TASK OBJECTIVE
Return a copy of every line in the data below that contains "image".

»»

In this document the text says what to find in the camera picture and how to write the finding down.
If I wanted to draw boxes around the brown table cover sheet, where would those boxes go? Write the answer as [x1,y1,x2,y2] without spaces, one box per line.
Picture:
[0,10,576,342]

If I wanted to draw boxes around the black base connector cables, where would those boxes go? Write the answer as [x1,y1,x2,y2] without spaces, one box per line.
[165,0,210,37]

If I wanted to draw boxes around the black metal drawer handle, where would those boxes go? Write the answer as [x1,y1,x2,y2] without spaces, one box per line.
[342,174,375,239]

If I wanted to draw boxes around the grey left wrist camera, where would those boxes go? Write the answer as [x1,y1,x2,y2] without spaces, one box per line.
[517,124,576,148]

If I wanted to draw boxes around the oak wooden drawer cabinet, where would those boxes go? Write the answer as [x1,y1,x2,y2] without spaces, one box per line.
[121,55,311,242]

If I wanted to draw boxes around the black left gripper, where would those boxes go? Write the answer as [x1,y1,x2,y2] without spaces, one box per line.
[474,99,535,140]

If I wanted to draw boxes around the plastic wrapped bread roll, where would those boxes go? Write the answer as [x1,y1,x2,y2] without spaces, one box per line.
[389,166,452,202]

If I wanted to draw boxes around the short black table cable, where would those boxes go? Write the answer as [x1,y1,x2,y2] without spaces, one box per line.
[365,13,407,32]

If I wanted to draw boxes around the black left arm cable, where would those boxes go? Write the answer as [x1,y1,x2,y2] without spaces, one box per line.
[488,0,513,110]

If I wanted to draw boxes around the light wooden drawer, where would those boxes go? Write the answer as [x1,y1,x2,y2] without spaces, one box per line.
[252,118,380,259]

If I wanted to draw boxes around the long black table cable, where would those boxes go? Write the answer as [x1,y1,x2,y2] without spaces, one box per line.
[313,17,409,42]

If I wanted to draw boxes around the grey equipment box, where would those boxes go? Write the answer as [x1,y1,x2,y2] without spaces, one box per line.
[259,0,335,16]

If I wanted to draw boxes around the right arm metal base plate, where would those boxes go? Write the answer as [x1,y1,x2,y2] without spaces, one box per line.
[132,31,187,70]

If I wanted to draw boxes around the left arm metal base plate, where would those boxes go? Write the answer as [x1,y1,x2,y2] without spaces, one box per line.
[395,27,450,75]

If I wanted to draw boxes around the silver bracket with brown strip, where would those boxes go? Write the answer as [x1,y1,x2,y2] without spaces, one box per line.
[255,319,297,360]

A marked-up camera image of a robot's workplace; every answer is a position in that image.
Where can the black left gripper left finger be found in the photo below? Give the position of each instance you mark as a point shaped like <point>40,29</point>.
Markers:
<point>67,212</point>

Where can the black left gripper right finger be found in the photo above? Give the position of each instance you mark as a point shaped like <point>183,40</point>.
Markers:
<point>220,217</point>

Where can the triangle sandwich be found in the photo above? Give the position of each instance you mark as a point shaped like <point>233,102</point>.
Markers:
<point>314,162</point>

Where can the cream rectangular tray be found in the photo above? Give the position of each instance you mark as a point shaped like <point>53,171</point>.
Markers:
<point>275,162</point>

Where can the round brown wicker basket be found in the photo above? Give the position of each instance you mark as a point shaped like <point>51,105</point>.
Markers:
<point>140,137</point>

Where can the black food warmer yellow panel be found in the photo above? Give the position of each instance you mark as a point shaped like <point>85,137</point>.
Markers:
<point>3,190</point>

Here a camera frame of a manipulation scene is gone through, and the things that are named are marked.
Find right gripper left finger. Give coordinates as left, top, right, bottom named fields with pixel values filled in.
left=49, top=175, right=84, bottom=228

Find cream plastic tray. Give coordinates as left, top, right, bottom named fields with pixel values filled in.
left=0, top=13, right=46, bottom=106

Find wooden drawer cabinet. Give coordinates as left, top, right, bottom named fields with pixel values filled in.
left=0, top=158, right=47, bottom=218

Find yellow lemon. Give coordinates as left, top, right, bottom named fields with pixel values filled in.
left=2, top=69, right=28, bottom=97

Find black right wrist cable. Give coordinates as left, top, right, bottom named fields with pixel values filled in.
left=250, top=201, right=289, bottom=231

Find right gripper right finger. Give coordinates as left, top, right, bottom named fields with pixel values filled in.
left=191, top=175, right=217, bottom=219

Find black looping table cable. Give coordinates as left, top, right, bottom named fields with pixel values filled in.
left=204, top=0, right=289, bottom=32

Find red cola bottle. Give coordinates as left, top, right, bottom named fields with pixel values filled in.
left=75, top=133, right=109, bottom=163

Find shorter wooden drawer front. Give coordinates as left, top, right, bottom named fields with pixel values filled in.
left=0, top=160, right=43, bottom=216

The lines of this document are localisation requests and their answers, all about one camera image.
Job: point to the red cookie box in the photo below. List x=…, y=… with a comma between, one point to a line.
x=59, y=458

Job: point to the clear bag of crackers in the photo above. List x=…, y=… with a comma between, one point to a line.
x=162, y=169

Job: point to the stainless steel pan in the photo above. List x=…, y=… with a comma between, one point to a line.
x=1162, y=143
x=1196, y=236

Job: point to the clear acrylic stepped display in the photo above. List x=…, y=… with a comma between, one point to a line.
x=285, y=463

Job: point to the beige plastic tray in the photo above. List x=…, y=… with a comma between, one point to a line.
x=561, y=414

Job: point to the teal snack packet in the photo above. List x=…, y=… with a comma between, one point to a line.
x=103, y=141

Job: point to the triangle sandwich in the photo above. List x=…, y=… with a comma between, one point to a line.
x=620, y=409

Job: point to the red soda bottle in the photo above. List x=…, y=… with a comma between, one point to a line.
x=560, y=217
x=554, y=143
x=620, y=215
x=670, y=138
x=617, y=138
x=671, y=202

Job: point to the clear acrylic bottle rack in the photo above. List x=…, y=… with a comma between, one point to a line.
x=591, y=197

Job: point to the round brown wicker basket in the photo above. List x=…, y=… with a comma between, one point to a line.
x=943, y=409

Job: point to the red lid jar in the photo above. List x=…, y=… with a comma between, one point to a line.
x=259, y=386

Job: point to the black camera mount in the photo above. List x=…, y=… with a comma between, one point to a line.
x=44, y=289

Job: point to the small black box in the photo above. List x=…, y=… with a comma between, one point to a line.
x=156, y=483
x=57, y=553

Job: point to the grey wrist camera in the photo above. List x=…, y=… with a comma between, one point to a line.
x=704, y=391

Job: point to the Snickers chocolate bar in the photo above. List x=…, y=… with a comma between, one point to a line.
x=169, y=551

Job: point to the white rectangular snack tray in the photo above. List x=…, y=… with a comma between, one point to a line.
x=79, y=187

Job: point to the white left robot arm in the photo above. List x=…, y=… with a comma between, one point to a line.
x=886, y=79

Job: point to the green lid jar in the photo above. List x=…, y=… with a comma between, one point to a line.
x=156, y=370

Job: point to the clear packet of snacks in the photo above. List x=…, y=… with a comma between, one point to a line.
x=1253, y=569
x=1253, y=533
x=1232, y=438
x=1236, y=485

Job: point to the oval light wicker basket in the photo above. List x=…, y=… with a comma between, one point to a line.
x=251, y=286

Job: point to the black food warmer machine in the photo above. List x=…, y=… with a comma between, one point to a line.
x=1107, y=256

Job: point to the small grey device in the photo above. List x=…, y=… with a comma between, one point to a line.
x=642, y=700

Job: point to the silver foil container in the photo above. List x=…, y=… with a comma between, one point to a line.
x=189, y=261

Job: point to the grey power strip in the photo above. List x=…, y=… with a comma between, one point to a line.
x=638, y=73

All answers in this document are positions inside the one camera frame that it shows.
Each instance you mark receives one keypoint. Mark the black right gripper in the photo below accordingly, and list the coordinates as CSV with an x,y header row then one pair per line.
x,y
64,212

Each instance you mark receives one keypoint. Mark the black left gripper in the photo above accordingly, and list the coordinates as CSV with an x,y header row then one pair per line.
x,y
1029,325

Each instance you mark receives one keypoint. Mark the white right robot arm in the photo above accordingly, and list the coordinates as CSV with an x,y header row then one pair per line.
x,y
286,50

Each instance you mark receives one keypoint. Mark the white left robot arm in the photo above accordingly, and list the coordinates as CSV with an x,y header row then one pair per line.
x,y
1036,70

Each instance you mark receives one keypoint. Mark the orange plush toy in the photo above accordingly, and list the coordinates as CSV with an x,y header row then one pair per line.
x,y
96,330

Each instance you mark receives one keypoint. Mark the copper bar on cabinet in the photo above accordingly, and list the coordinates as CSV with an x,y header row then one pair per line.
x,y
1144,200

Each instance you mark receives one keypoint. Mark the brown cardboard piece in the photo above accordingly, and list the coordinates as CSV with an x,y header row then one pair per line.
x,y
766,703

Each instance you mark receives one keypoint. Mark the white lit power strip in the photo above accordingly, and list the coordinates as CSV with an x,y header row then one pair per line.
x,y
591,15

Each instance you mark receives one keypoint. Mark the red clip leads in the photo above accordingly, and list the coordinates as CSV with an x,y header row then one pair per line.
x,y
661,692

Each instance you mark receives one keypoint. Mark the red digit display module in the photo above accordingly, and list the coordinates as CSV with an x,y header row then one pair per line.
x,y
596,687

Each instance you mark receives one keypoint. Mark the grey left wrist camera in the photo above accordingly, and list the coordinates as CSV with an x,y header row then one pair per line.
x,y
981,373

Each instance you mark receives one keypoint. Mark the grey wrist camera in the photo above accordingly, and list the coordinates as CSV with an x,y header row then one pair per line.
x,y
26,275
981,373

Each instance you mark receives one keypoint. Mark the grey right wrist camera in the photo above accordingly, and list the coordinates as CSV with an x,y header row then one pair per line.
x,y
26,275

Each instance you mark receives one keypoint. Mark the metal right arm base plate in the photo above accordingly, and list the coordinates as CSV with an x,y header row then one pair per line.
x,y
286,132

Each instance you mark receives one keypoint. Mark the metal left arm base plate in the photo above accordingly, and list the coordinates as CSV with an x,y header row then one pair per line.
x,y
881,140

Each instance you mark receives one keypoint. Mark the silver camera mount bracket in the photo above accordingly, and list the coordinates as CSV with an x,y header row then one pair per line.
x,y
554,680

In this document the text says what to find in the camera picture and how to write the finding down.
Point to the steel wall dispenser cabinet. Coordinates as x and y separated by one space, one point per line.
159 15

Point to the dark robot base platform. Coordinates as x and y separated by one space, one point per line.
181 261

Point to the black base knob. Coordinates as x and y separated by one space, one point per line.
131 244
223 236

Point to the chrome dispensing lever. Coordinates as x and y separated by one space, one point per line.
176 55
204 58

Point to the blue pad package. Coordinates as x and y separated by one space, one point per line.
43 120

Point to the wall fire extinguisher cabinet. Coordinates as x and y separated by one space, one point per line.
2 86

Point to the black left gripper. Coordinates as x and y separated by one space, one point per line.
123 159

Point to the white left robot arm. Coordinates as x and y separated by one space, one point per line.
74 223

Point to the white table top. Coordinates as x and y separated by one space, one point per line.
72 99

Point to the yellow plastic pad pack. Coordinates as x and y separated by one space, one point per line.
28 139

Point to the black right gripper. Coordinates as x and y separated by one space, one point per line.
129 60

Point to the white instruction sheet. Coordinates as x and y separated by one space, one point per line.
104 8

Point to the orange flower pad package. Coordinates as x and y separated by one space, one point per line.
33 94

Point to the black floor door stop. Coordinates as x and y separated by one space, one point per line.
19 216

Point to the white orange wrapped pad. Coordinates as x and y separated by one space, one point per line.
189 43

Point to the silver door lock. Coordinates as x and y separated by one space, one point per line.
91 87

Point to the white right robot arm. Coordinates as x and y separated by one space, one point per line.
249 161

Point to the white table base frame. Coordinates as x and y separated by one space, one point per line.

««

SOLUTION BELOW
A marked-up camera image of a robot's workplace; every answer is a position in that image.
The lines of this document are localisation requests and their answers, all about one camera image.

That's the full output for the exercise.